In principle, we agree with this statement and approach and we have attempted to carry such analysis for a small subset of SRSF1 translational targets. We obtained results that confirmed the results obtained with the polysomal shift, but do not show clear differences for individual fractions. We believe that a way forward would be to use ribosome profiling to study in more detail how SRSF1 is activating the translation of individual mRNAs. This will be the base for future studies.

6) A more detailed Methods section is required. It is not clear how some of the normalizations were carried out. This is important considering emerging issues with large-scale data analysis in particular in studying translational control where log ratios etc. were used (PMID: 21422072; PMID: 21115840; PMID: 23810193).

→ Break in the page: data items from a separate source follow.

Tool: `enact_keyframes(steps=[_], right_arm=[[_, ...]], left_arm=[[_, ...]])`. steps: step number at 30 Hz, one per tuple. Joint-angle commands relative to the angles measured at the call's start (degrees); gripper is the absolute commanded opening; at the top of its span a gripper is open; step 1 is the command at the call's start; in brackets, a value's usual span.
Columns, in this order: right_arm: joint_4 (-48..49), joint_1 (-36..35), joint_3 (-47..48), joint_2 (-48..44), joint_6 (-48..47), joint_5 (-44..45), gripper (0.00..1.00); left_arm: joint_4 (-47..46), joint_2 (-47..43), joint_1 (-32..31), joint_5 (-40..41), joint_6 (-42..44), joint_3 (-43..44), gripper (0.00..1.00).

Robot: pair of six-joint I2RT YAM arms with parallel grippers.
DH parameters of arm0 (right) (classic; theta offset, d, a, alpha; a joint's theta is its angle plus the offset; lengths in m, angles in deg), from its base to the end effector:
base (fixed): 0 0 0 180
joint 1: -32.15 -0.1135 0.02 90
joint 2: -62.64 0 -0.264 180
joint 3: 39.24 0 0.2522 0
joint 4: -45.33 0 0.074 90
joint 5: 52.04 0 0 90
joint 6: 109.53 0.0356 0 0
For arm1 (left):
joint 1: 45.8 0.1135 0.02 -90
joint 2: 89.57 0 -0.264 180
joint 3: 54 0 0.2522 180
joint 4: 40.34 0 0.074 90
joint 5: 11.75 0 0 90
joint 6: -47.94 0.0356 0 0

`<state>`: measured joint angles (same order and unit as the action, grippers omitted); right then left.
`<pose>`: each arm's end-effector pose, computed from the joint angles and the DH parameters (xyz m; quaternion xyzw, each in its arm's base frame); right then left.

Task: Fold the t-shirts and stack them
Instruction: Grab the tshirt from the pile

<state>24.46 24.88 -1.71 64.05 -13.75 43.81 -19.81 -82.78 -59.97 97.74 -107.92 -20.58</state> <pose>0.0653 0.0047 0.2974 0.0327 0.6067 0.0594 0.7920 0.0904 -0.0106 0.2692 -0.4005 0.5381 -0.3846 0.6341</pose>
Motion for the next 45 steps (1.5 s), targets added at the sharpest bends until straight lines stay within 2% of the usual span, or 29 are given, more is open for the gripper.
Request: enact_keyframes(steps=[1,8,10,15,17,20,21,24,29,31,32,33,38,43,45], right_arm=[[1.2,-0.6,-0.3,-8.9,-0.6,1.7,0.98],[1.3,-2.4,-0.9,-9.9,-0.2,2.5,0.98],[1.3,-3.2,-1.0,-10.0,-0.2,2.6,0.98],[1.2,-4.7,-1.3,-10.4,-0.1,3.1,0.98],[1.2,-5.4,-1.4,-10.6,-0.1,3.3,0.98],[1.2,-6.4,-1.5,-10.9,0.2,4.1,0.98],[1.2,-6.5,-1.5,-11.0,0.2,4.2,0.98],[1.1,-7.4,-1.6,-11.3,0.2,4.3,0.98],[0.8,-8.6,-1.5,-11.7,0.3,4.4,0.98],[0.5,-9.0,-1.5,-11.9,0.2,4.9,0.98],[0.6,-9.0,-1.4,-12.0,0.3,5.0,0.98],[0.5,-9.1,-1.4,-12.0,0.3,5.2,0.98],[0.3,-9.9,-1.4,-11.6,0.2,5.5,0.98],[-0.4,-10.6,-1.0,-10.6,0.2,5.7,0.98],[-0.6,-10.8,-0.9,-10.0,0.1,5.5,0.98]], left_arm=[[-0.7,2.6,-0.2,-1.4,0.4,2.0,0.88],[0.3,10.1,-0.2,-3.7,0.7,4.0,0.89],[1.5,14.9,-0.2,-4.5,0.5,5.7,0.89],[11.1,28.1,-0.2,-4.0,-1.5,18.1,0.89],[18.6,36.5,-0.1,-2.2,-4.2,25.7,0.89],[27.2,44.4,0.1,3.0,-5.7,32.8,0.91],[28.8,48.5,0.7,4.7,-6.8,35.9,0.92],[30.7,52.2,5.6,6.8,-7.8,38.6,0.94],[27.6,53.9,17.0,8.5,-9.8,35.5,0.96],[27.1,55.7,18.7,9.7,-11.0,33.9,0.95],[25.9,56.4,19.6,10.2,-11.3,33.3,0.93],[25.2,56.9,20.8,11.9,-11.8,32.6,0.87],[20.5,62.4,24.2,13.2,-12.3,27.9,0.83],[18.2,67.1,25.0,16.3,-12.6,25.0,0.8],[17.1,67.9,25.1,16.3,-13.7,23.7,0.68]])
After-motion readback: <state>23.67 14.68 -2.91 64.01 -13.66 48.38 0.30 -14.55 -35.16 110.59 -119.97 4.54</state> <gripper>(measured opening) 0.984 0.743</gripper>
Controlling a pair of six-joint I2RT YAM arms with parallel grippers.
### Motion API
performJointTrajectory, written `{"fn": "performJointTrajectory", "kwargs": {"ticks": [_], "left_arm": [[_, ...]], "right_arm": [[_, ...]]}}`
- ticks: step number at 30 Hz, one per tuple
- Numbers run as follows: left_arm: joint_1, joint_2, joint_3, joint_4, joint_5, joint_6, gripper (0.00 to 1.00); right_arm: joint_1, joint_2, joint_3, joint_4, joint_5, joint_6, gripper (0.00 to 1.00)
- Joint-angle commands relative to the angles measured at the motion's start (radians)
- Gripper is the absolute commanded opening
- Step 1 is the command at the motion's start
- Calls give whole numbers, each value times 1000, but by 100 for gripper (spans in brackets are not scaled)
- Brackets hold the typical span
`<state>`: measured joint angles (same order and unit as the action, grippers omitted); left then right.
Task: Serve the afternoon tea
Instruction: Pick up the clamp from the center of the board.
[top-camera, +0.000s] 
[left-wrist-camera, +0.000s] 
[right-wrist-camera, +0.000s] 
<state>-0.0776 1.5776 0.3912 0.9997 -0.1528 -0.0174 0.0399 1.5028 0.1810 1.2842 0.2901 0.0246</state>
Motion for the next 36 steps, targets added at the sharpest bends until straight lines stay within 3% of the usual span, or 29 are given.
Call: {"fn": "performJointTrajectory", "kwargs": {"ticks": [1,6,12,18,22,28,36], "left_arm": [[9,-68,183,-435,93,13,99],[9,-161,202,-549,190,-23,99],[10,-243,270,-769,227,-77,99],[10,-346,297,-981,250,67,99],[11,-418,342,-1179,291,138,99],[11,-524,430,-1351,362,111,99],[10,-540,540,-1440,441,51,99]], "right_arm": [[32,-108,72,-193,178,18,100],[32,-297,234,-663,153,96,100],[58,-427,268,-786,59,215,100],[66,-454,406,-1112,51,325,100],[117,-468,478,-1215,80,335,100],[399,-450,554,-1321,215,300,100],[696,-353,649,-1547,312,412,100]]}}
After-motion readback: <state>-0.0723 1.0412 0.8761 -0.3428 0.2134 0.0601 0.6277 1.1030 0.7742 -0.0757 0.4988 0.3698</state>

Most studies determine mRNAs translation levels as log ratios of actively translated mRNAs divided by the corresponding cytosolic mRNA levels, obtained in parallel. However, recent work from Larsson and colleagues (PMID: 21115840) showed that this method resulted in a significant number of false positives and false negatives. These authors developed a new approach for the analysis of translational activity. Accordingly, we did not use cytosolic mRNA to normalize; instead we calculated the proportion of the abundance of a given mRNA in polysomes, relative to the abundance of this mRNA in both polysome and subpolysomes (Eq. 2 in the manuscript). Subsequently, the log-rates of these ratios were calculated (Figure 1B). This is now explained in more detail in the Results section.

7) It is pertinent to see whether following SRSF1 siRNA treatment there is a decrease in protein levels for some of the SRSF1 targets suspected of mediating the bipolar spindle formation.

We are now adding a new panel showing protein levels of selected targets involved in bipolar spindle formation following SRSF1 depletion (new Figure 5D).